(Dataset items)
== Segment start ==

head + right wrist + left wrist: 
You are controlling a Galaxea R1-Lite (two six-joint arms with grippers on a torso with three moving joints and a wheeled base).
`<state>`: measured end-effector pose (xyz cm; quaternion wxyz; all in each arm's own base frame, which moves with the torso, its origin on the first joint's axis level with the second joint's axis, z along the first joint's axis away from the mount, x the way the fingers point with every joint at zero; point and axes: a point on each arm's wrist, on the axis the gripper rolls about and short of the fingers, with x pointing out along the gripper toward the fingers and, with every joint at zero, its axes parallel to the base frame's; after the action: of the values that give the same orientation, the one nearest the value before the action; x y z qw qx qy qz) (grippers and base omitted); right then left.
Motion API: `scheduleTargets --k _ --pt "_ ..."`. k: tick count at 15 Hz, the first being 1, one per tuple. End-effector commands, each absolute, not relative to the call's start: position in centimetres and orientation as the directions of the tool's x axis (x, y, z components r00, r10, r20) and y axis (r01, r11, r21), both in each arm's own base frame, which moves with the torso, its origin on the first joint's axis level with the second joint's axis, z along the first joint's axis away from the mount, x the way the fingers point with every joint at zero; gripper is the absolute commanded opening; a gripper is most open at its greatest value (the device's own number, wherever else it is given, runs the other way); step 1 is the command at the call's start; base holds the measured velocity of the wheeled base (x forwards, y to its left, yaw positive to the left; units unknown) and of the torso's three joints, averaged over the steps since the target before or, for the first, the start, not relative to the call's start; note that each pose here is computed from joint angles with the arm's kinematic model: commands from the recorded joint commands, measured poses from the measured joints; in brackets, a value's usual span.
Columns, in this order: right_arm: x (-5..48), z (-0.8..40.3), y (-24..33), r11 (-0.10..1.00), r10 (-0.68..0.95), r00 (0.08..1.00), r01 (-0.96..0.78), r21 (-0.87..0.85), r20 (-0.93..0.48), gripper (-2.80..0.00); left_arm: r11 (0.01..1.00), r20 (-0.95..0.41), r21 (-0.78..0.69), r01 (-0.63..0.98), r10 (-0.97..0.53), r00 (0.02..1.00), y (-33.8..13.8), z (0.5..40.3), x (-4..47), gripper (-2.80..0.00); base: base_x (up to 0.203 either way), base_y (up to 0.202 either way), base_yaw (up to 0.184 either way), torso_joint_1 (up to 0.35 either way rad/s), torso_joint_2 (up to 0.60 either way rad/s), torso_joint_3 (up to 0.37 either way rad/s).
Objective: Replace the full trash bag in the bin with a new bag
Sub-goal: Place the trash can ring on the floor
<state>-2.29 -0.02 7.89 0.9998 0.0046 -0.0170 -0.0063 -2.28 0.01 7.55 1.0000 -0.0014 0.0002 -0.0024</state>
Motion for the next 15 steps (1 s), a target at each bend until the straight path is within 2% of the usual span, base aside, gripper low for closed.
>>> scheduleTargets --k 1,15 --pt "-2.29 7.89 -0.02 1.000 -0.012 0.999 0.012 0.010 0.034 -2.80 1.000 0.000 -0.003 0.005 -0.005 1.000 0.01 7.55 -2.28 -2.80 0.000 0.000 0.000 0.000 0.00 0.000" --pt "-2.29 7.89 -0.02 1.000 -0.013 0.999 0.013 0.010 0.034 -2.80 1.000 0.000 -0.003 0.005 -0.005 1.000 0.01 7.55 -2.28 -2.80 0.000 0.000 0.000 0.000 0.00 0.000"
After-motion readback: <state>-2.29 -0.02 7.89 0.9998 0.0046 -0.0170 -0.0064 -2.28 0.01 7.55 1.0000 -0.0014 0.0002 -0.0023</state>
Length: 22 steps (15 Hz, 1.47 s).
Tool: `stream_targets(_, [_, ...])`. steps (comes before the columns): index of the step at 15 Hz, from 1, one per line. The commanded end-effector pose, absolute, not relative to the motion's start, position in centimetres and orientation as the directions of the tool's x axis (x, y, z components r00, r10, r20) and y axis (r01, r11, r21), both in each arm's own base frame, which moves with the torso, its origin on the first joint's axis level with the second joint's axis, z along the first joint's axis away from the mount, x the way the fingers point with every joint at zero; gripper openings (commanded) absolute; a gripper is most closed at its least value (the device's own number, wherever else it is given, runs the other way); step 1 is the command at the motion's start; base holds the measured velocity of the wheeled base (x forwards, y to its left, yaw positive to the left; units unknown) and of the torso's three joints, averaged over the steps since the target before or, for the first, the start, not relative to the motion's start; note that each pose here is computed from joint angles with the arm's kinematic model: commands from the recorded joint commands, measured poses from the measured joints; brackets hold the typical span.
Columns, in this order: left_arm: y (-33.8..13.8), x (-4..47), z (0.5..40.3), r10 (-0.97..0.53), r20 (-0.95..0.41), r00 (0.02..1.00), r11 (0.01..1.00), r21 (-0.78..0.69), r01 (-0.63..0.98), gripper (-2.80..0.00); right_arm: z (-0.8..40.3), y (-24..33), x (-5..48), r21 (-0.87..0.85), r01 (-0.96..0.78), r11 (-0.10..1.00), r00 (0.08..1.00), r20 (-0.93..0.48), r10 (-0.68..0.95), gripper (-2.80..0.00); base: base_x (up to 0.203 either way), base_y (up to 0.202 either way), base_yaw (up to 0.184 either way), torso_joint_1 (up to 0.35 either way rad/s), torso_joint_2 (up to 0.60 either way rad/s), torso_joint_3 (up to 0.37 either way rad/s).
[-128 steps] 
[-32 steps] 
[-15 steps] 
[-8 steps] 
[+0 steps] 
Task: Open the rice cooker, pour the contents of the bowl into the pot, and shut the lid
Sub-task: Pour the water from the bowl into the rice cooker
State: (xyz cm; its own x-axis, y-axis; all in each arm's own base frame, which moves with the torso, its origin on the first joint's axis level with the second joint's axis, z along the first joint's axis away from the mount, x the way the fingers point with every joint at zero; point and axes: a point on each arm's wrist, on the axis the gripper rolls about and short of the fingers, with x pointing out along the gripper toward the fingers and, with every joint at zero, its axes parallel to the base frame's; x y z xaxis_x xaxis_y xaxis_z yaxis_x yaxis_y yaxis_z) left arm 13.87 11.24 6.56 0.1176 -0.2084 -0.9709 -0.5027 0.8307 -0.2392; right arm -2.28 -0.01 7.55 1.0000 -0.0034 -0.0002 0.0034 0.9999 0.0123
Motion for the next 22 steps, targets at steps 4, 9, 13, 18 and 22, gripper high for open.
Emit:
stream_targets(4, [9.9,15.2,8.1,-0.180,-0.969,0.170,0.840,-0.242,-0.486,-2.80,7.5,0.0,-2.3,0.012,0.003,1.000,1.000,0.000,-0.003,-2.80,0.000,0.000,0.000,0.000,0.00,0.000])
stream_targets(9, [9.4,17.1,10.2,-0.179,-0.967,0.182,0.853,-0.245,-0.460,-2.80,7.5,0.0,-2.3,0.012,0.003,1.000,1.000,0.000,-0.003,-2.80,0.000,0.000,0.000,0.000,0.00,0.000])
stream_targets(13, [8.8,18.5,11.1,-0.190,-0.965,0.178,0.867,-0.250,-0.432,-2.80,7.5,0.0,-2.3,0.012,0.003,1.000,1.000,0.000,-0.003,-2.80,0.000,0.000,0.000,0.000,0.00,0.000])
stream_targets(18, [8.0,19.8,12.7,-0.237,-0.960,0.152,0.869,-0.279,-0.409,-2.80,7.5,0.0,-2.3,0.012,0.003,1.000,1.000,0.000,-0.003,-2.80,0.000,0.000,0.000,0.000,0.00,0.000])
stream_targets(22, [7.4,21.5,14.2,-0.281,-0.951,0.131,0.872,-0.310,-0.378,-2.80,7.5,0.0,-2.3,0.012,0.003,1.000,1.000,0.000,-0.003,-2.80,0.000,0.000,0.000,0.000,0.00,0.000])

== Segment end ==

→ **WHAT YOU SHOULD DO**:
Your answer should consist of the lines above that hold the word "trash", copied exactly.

→ **EXERCISE SOLUTION**:
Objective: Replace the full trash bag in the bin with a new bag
Sub-goal: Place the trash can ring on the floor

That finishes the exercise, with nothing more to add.